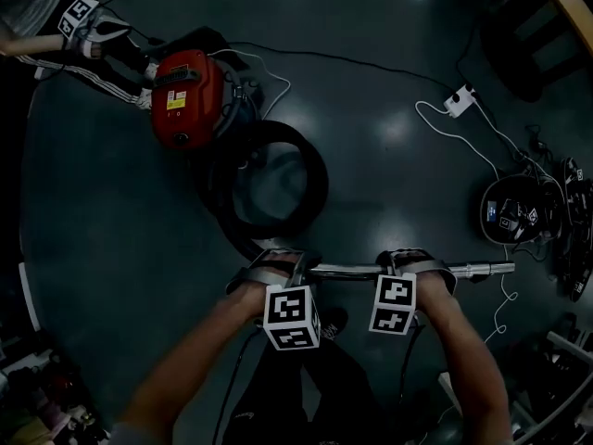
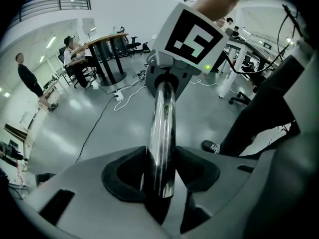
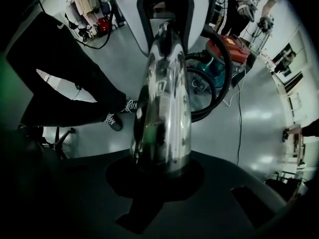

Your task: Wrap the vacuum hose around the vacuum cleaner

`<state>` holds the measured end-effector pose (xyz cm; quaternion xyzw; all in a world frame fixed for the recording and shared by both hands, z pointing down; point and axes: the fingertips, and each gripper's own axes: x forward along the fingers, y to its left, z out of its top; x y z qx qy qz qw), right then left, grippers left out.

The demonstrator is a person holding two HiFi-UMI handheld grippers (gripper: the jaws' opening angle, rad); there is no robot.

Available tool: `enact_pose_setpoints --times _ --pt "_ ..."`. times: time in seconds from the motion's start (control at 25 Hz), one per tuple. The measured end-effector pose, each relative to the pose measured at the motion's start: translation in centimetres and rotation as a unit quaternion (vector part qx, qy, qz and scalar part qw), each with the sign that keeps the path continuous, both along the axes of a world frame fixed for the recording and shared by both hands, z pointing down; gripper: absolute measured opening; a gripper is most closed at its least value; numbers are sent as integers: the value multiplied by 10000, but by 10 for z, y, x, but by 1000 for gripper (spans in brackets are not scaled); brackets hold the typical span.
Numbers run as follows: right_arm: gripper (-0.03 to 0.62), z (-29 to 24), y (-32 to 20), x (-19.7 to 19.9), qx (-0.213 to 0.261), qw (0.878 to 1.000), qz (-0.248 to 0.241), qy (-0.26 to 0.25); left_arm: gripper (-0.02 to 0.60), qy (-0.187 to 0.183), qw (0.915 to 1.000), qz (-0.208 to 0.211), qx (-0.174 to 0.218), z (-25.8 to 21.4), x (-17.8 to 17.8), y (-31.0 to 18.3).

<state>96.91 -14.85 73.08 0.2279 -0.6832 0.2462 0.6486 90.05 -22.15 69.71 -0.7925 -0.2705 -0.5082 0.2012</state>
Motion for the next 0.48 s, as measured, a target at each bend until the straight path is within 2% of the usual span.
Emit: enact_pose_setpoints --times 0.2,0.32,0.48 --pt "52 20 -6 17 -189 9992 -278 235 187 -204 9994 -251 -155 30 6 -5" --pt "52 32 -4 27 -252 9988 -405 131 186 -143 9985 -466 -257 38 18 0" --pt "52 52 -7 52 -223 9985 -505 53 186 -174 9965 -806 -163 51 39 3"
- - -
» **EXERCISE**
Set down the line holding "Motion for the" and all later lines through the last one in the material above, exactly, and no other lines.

» **TASK OUTPUT**
Motion for the next 0.48 s, as measured, a target at each bend until the straight path is within 2% of the usual span.
Emit: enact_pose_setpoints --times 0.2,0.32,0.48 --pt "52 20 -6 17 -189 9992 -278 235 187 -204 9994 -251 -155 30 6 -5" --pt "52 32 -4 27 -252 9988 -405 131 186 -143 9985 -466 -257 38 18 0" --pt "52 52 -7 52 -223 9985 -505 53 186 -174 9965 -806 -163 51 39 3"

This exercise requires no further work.